= What is required =
Down to the last line, the material below should be reproduced exactly.

= Collected material =
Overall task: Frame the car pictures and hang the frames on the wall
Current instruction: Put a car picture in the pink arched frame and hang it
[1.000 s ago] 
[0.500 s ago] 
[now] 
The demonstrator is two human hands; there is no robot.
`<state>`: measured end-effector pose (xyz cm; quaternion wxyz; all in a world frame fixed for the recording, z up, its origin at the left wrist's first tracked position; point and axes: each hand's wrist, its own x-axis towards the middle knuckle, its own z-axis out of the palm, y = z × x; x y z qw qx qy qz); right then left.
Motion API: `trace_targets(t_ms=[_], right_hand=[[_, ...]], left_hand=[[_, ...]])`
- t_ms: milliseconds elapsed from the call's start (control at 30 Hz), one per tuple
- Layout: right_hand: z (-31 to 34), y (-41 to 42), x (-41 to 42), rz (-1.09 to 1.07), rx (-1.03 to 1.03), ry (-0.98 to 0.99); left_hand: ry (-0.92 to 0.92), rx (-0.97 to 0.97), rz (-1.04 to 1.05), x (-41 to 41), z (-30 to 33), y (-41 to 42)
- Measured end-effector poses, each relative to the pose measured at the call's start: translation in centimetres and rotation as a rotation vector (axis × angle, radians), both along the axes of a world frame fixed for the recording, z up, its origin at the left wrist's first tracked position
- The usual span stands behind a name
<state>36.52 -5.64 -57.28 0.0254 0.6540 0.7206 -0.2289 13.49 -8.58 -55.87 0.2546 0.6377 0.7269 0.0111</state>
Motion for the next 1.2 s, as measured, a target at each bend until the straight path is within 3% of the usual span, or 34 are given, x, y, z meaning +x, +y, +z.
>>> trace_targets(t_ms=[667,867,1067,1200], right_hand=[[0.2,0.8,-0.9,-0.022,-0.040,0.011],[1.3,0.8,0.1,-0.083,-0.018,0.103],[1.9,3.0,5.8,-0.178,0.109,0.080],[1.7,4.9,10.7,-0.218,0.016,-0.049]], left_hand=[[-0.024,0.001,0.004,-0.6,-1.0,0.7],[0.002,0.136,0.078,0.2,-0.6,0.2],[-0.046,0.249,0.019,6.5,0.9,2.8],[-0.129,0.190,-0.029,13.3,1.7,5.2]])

= Task result =
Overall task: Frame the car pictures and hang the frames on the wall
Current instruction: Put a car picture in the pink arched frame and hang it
[1.000 s ago] 
[0.500 s ago] 
[now] 
The demonstrator is two human hands; there is no robot.
`<state>`: measured end-effector pose (xyz cm; quaternion wxyz; all in a world frame fixed for the recording, z up, its origin at the left wrist's first tracked position; point and axes: each hand's wrist, its own x-axis towards the middle knuckle, its own z-axis out of the palm, y = z × x; x y z qw qx qy qz); right then left.
Motion API: `trace_targets(t_ms=[_], right_hand=[[_, ...]], left_hand=[[_, ...]])`
- t_ms: milliseconds elapsed from the call's start (control at 30 Hz), one per tuple
- Layout: right_hand: z (-31 to 34), y (-41 to 42), x (-41 to 42), rz (-1.09 to 1.07), rx (-1.03 to 1.03), ry (-0.98 to 0.99); left_hand: ry (-0.92 to 0.92), rx (-0.97 to 0.97), rz (-1.04 to 1.05), x (-41 to 41), z (-30 to 33), y (-41 to 42)
- Measured end-effector poses, each relative to the pose measured at the call's start: translation in centimetres and rotation as a rotation vector (axis × angle, radians), both along the axes of a world frame fixed for the recording, z up, its origin at the left wrist's first tracked position
- The usual span stands behind a name
<state>36.52 -5.64 -57.28 0.0254 0.6540 0.7206 -0.2289 13.49 -8.58 -55.87 0.2546 0.6377 0.7269 0.0111</state>
Motion for the next 1.2 s, as measured, a target at each bend until the straight path is within 3% of the usual span, or 34 are given, x, y, z meaning +x, +y, +z.
>>> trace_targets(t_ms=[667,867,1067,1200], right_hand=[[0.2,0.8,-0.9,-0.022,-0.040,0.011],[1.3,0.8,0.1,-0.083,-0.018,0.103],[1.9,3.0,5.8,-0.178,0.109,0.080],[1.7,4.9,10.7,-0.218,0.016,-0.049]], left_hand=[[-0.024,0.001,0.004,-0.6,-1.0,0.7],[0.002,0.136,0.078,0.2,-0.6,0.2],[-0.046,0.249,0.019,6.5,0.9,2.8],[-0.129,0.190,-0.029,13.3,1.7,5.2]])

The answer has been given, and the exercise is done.